INTRODUCTION
Nursing is a healthcare profession focused on the care of individuals, families, and communities, so they may attain, maintain, or recover optimal health and quality of life from conception to death.
Nurses work in a large variety of specialties where they work independently and as part of a team to assess, plan, implement and evaluate care. Nursing Science is a field of knowledge based on the contributions of nursing scientists through peer-reviewed scholarly journals and evidence-based practice.
Nursing process
The nursing process is a modified scientific method. Nursing practice was first described as a four stage Nursing process by Ida Jean Orlando in 1958. It should not be confused with nursing theories or health informatics. The diagnosis phase was added later.
The nursing process uses clinical judgment to strike a balance of Epistemology between personal interpretation and research evidence in which critical thinking may play a part to categorize the clients issue and course of action. Nursing offers diverse patterns of knowing. Nursing knowledge has embraced pluralism since the 1970.
Characteristics of the nursing process
The nursing process is a Cyclical and Ongoing process that can end at any stage if the problem is solved. The nursing process exists for every problem that the individual/family/community has. The nursing process not only focuses on ways to improve physical needs, but also on social and emotional needs as well.
- Cyclic and dynamic
- Goal directed and client centered
- Interpersonal and collaborative
- Universally applicable
- Systematic.
Phases of Nursing Process
- Assessing phase
- Diagnosing phase
- Planning phase
- Implementing phase
- Evaluating phase.
Assessing Phase: Nursing Assessment
The nurse completes an wholistic nursing assessment of the needs of the individual/family/community, regardless of the reason for the encounter. The nurse collects subjective data and objective data.
Method for data collection
Nursing assessments provide the starting point for determining nursing diagnoses. It is vital that a recognized nursing assessment framework is used in practice to identify the patient's problems, risks and outcomes for enhancing health.
Collecting data
- Client interview
- Physical examination
- Obtaining a health history (including dietary data)
- Family history/report
- Diagnostic data
- Observation
Diagnosing Phase
A nursing diagnosis may be part of the nursing process and is a clinical judgment about individual, family, or community experiences/responses to actual or potential health problems/life processes. Nursing diagnoses are developed based on data obtained during the nursing assessment.
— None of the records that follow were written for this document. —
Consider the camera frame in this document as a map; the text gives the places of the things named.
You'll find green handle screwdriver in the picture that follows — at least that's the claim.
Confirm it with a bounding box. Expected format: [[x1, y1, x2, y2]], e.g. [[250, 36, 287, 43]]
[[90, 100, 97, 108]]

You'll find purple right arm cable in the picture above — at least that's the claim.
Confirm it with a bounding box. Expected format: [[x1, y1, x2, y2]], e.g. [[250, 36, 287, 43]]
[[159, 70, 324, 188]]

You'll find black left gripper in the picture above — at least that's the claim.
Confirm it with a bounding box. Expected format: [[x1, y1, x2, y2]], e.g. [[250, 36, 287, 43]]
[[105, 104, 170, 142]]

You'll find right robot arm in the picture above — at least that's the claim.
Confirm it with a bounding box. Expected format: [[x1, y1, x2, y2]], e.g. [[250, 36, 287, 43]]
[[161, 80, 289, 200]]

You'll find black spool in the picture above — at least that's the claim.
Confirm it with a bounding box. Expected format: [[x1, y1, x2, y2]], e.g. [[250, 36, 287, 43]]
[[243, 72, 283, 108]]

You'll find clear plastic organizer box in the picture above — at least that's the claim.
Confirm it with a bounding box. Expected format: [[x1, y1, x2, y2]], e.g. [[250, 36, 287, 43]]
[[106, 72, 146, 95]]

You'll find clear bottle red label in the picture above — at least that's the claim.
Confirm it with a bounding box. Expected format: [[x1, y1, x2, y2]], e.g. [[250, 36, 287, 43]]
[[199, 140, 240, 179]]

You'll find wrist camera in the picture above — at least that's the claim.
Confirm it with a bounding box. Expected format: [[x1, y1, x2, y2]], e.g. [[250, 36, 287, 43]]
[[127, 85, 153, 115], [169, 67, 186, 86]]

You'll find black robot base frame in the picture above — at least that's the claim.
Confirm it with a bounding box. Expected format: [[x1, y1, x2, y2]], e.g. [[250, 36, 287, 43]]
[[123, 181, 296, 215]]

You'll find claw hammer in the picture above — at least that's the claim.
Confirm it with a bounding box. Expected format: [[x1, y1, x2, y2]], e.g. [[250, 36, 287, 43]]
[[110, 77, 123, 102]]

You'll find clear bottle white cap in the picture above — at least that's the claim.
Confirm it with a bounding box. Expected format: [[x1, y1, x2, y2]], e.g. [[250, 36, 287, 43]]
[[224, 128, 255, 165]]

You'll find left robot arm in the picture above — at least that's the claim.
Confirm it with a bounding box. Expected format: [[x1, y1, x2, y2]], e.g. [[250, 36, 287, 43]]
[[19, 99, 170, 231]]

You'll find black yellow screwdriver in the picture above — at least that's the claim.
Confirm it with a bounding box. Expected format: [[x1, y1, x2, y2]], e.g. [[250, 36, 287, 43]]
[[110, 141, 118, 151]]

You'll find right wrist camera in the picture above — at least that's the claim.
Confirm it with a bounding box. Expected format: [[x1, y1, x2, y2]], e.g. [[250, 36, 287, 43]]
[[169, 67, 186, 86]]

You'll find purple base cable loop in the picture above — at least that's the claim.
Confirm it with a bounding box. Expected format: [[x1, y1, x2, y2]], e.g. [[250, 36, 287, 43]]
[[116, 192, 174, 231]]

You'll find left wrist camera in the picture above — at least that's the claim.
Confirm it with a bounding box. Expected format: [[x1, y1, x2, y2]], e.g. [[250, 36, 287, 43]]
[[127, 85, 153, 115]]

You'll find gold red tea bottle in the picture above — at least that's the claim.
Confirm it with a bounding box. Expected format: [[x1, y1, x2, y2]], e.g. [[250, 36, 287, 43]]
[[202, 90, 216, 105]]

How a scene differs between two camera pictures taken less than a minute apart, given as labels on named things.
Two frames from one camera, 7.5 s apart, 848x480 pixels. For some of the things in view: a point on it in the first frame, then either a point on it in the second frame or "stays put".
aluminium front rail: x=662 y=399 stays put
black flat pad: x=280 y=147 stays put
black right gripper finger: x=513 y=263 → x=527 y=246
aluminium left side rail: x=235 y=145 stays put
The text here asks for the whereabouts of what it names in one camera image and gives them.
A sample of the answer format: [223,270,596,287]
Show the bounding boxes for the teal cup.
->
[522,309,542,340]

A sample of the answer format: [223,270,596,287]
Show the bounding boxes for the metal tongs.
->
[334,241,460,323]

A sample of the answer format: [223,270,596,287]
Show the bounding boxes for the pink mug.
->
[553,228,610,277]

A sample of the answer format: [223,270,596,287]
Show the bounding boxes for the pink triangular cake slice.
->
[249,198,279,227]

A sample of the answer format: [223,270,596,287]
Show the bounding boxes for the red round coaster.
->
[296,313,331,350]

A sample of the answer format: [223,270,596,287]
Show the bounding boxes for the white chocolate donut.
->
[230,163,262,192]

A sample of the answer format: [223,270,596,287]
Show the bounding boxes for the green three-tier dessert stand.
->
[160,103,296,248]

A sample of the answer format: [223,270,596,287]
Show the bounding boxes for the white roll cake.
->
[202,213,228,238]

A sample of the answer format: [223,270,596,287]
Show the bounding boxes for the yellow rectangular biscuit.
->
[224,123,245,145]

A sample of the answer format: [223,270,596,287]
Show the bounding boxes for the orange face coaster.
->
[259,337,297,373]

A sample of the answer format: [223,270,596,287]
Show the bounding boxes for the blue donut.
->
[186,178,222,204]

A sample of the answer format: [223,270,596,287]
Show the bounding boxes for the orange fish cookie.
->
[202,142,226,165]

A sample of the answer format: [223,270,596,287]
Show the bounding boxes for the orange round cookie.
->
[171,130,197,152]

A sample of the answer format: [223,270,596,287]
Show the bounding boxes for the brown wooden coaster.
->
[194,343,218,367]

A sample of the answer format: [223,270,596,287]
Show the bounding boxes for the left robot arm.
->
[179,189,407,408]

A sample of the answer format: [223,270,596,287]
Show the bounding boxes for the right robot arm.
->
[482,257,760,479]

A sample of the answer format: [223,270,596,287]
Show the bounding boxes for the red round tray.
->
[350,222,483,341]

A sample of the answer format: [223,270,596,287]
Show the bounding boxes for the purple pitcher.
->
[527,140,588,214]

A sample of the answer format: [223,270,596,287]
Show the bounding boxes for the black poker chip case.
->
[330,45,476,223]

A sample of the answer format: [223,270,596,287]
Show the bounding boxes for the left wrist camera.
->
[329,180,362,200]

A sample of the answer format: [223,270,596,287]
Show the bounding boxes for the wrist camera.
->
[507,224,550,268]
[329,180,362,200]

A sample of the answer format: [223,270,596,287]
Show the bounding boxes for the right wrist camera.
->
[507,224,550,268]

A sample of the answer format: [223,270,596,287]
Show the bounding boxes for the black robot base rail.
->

The primary organization for defining, dissemination and integration of standardized nursing diagnoses worldwide is NANDA—International Formerly known as the North American Nursing Diagnosis Association. For nearly 40 years NANDA-1 has worked in this area to ensure that diagnoses are developed through a peer-reviewed process requiring standardized levels of evidence, standardized definitions, defining characteristics, related factors and/or risk factors that enable nurses to identify potential diagnoses in the course of a nursing assessment. NANDA-1 believes that it is critical that nurses are required to utilize standardized languages that provide not just terms (diagnoses) but the embedded knowledge from clinical practice and research that provides diagnostic criteria (definitions, Assessment) and the related or etiologic factors upon which nurses intervene. NANDA-1 terms are developed and refined for actual (current) health responses and for risk situations, as well as providing diagnoses to support health promotion. Diagnoses are applicable to individuals, families, groups and communities.3
Planning Phase
In agreement with the client, the nurse addresses each of the problems identified in the diagnosing phase. When there are multiple nursing diagnoses to be addressed, the nurse prioritizes which diagnoses will receive the most attention first according to their severity and potential for causing more serious harm. For each problem, a measurable goal/outcome it set. For each goal/outcome, the nurse selects nursing interventions that will help achieve the goal/outcome. A common method of formulating the expected outcomes is to use the evidence–based Nursing Outcomes Classification to allow for the use of standardized language which improves consistency of terminology, definition and outcome measures. The interventions used in the Nursing Interventions Classification again allow for the use of standardized language which improves consistency of terminology, definition and ability to identify nursing activities, which can also be linked to nursing workload and staffing indices.
Implementing Phase
The nurse implements the nursing care plan, performing the determined interventions that were selected to help meet the goals/outcomes that were established.
Evaluating Phase
The nurse evaluates the progress toward the goals/outcomes identified in the previous phases. If progress towards the goal is slow, or if regression has occurred, the nurse must change the plan of care accordingly.
The entire process is recorded or documented in order to inform all members of the health care team.